Exercise objective:
A word-for-word copy of the records that follow is needed, with every picture omitted.

Data excerpts:
--- START ---

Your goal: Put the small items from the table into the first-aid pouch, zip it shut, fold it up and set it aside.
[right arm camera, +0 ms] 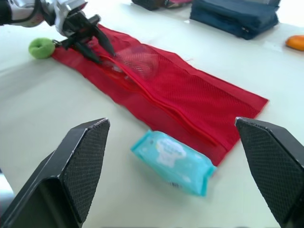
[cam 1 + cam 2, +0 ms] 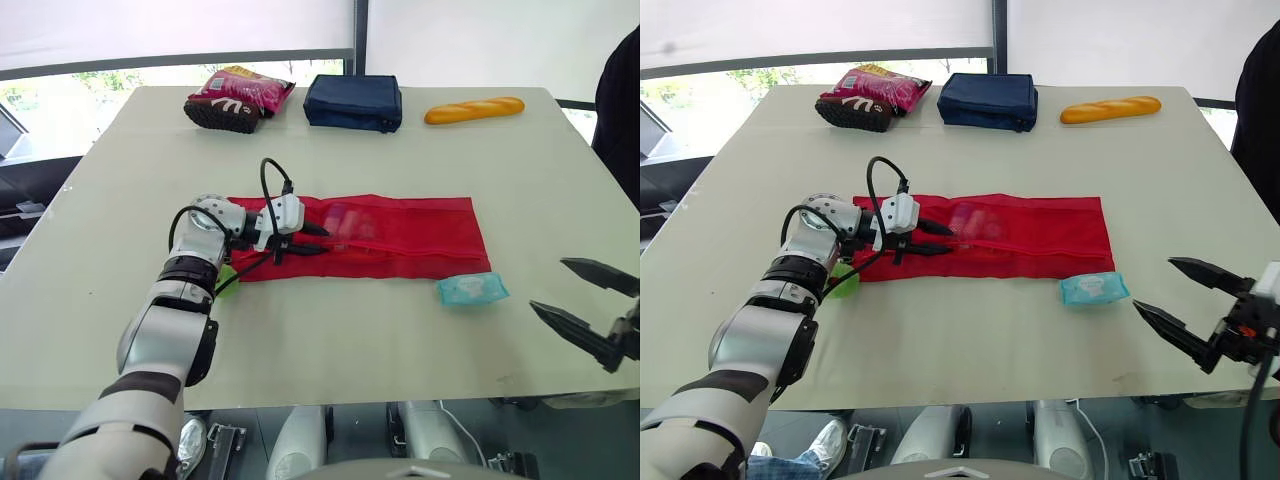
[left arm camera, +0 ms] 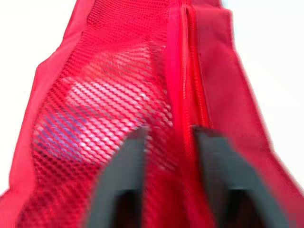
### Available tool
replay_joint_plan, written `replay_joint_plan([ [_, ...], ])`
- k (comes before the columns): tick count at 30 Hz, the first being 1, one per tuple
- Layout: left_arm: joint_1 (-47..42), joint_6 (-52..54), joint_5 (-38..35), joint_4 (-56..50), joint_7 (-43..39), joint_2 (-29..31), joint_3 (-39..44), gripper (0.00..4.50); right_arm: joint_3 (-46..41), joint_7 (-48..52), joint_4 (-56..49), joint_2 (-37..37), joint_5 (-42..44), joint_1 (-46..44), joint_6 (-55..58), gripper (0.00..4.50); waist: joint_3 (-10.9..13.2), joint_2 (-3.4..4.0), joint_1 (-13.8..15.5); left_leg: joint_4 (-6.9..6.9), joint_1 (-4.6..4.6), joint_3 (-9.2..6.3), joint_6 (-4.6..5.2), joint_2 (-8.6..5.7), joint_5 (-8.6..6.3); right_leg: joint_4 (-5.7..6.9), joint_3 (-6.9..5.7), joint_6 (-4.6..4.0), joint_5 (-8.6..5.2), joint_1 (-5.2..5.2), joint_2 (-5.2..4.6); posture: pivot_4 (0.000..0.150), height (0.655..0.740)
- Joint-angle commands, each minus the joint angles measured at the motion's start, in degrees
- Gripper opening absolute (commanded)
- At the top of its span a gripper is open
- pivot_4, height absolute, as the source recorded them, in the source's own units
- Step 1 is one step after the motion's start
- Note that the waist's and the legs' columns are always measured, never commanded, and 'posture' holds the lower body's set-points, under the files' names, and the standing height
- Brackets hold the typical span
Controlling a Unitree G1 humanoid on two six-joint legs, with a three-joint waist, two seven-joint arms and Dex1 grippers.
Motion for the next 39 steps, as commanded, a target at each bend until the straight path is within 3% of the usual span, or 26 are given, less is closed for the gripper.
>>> replay_joint_plan([
  [1, -0.4, 5.2, -4.1, -6.8, -4.7, 1.6, 1.4, 3.69, -2.4, -0.8, -2.2, -0.6, 2.5, 0.7, -1.6, 4.50, 0.0, 0.00, 0.0, 0.01, 0.00, 0.00, 0.00, 0.00, 0.00, 0.01, -0.01, 0.00, 0.00, 0.01, 0.00, 0.150, 0.7400],
  [3, -0.5, 6.2, -4.2, -10.7, -4.3, 1.2, 0.9, 4.43, -2.7, -2.0, -3.2, -0.2, 3.2, 1.1, -1.5, 4.50, 0.0, 0.00, 0.1, 0.01, -0.01, -0.01, 0.00, 0.01, 0.00, 0.01, -0.02, 0.00, 0.00, 0.00, 0.01, 0.150, 0.7400],
  [6, 0.0, 5.6, -3.5, -15.4, -2.4, -0.2, -0.6, 4.43, -3.0, -4.0, -4.5, -0.1, 3.8, 1.6, -1.6, 4.50, 0.0, 0.01, 0.7, 0.00, 0.00, -0.04, 0.00, 0.02, 0.00, 0.00, 0.02, -0.02, 0.01, 0.00, 0.00, 0.150, 0.7400],
  [12, -2.0, 8.7, -1.8, -17.6, 5.7, -8.6, -2.1, 4.43, -2.2, -9.9, -7.1, 0.1, 3.6, 0.9, -1.8, 4.50, 0.0, 0.00, 1.4, 0.08, -0.01, -0.06, 0.00, -0.10, 0.00, -0.07, 0.03, 0.00, 0.00, 0.17, -0.02, 0.150, 0.7400],
  [21, -6.8, 2.5, 4.9, -3.7, 16.0, -18.9, -5.8, 4.43, -1.0, -16.9, -11.7, 2.7, 0.6, 5.1, -2.5, 4.50, 0.0, -0.01, 1.0, 0.04, -0.02, -0.09, 0.00, -0.11, 0.00, -0.12, 0.06, 0.02, -0.02, 0.19, 0.04, 0.150, 0.7400],
  [33, -11.8, -3.8, 13.2, 8.4, 25.7, -25.9, -8.9, 4.43, 0.3, -20.9, -14.7, 4.3, 1.1, 7.8, -3.3, 4.50, 0.0, -0.02, 1.1, 0.01, -0.04, -0.08, 0.01, -0.11, 0.00, -0.20, 0.11, 0.04, -0.03, 0.19, 0.09, 0.150, 0.7400],
  [36, -11.5, -4.2, 14.9, 9.1, 28.1, -26.7, -9.7, 3.76, 0.4, -20.6, -14.3, 4.5, 1.0, 8.3, -4.1, 4.50, 0.0, -0.02, 1.1, 0.01, -0.05, -0.08, 0.01, -0.11, -0.01, -0.22, 0.11, 0.05, -0.03, 0.19, 0.08, 0.150, 0.7400],
  [39, -11.1, -4.3, 16.2, 9.4, 29.7, -27.4, -10.3, 2.37, 0.8, -20.2, -13.8, 4.6, 0.7, 8.6, -4.8, 4.50, 0.0, -0.02, 1.1, 0.00, -0.04, -0.08, 0.01, -0.11, -0.01, -0.21, 0.12, 0.05, -0.03, 0.19, 0.09, 0.150, 0.7400],
])
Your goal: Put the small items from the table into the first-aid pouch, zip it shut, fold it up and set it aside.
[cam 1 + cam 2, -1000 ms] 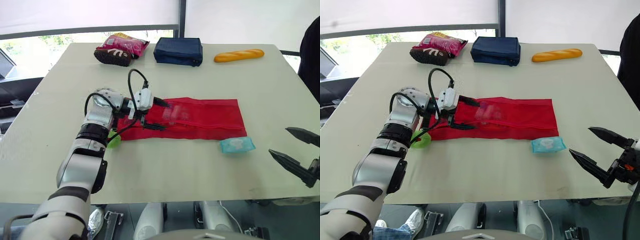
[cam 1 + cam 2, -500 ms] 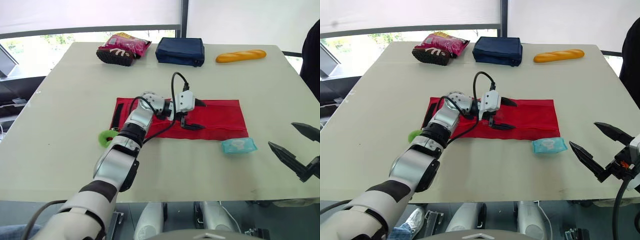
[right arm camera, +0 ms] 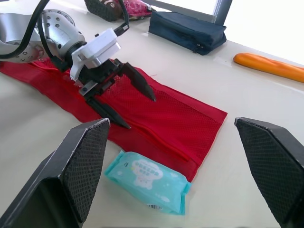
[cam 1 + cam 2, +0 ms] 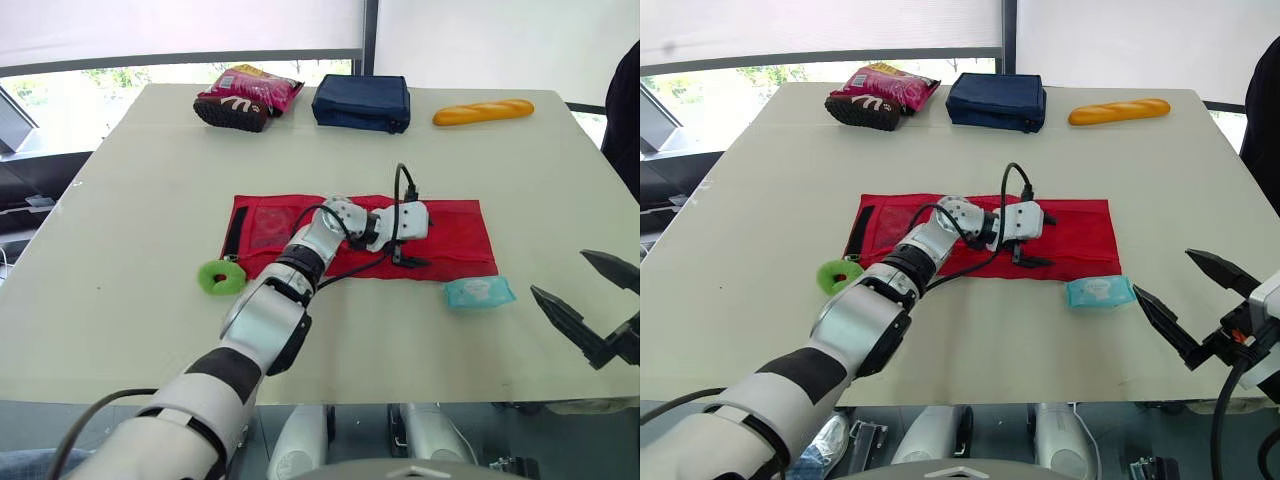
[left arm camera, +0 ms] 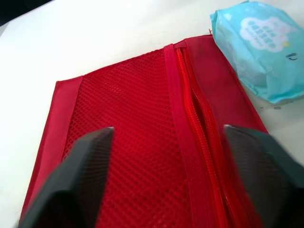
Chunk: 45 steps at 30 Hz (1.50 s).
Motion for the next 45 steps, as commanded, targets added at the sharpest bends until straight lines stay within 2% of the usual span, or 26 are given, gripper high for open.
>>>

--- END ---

Final answer:
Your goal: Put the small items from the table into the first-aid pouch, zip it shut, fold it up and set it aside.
[right arm camera, +0 ms] 
[cam 1 + cam 2, +0 ms] 
[left arm camera, +0 ms] 
### Available tool
replay_joint_plan, written `replay_joint_plan([ [_, ...], ])`
- k (comes before the columns): tick count at 30 Hz, the first being 1, one per tuple
- Layout: left_arm: joint_1 (-47..42), joint_6 (-52..54), joint_5 (-38..35), joint_4 (-56..50), joint_7 (-43..39), joint_2 (-29..31), joint_3 (-39..44), gripper (0.00..4.50); right_arm: joint_3 (-46..41), joint_7 (-48..52), joint_4 (-56..49), joint_2 (-37..37), joint_5 (-42..44), joint_1 (-46..44), joint_6 (-55..58), gripper (0.00..4.50); waist: joint_3 (-10.9..13.2), joint_2 (-3.4..4.0), joint_1 (-13.8..15.5); left_leg: joint_4 (-6.9..6.9), joint_1 (-4.6..4.6), joint_3 (-9.2..6.3), joint_6 (-4.6..5.2), joint_2 (-8.6..5.7), joint_5 (-8.6..6.3); right_leg: joint_4 (-5.7..6.9), joint_3 (-6.9..5.7), joint_6 (-4.6..4.0), joint_5 (-8.6..5.2), joint_1 (-5.2..5.2), joint_2 (-5.2..4.6); posture: pivot_4 (0.000..0.150), height (0.655..0.740)
- Joint-angle commands, each minus the joint angles measured at the motion's start, in degrees
- Gripper opening absolute (commanded)
- At the top of its span a gripper is open
- pivot_4, height absolute, as the source recorded them, in the source's own units
- Step 1 is one step after the motion's start
- Note that the waist's and the legs' columns are always measured, never commanded, and 'posture' holds the lower body's set-points, under the files' names, and the standing height
- Brackets hold the typical span
Controlling a Unitree G1 humanoid on two six-joint legs, with a three-joint waist, two seven-joint arms and Dex1 grippers.
Motion for the next 39 steps, as commanded, a target at each bend until the straight path is within 3% of the usual span, or 26 are given, less is closed for the gripper.
>>> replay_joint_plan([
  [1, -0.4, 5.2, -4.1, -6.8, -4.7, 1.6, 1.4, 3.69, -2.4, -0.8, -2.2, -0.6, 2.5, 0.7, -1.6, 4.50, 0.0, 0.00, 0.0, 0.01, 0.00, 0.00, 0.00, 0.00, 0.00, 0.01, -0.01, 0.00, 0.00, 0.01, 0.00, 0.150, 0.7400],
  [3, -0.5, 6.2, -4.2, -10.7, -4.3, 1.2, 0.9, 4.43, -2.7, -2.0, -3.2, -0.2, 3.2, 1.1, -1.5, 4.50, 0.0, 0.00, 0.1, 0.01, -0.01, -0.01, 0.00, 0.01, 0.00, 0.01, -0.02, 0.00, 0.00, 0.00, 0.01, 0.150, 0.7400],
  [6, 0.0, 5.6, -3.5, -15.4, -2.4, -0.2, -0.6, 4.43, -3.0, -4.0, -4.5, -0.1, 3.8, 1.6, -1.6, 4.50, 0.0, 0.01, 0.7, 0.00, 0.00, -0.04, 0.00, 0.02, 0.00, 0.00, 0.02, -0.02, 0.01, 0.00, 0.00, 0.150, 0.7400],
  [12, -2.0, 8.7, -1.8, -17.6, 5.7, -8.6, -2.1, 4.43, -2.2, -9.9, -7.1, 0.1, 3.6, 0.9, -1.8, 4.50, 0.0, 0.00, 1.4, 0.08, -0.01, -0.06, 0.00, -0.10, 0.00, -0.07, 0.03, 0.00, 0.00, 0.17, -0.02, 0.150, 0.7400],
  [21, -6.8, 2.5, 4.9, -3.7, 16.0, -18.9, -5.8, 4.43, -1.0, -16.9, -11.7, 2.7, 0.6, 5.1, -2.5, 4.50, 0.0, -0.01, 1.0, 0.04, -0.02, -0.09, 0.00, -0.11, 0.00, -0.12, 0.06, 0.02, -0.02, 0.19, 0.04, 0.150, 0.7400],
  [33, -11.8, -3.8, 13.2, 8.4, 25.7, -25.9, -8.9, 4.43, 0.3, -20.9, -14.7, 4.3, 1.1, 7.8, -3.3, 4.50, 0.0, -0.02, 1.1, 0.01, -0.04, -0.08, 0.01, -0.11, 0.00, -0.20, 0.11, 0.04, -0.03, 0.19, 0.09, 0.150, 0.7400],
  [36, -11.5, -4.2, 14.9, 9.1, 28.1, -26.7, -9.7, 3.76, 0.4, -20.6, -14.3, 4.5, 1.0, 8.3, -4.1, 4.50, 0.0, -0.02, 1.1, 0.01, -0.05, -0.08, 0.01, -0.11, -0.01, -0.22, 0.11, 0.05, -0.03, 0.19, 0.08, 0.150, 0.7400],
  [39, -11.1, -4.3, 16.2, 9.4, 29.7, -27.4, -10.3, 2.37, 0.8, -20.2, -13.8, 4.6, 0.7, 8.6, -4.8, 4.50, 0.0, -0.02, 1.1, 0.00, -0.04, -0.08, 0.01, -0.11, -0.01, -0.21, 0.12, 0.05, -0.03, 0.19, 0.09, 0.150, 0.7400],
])
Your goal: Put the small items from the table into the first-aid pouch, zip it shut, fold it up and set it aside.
[cam 1 + cam 2, -1000 ms] 
[cam 1 + cam 2, -500 ms] 
[right arm camera, +0 ms] 
[cam 1 + cam 2, +0 ms] 
[left arm camera, +0 ms] 
Chunk: 45 steps at 30 Hz (1.50 s).
Motion for the next 45 steps, as commanded, targets added at the sharpest bends until straight lines stay within 2% of the usual span, or 26 are given, gripper high for open.
>>>

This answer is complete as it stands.